- What the task requires -
Using the listing below, report how many lines hold the word "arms", and nothing else.

- Data -
·····
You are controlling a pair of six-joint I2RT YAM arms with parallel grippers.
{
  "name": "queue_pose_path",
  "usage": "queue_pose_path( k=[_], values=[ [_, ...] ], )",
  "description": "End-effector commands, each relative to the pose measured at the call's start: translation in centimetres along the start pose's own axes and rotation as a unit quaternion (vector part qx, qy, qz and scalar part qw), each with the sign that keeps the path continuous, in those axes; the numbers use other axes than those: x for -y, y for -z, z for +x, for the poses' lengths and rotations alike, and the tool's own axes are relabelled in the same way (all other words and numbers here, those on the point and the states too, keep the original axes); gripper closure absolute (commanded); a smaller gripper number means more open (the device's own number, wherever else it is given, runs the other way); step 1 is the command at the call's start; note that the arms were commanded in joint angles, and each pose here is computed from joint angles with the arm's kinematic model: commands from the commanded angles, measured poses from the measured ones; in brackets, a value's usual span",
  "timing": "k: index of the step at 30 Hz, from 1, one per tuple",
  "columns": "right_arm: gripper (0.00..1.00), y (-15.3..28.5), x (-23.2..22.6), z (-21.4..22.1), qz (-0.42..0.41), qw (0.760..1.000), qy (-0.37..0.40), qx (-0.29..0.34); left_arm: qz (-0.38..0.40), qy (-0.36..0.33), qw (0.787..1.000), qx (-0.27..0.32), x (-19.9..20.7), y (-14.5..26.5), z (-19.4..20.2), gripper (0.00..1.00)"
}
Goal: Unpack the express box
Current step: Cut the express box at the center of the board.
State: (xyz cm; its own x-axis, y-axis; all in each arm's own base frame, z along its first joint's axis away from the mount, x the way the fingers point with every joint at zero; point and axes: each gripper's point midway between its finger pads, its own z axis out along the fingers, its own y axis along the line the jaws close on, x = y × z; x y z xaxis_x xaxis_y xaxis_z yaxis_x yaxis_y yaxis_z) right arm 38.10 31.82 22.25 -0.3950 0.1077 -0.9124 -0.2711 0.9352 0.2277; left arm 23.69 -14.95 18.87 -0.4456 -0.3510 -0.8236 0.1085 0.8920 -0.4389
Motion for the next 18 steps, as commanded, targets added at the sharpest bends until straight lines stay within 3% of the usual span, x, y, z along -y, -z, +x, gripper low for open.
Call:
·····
- Result of this task -
2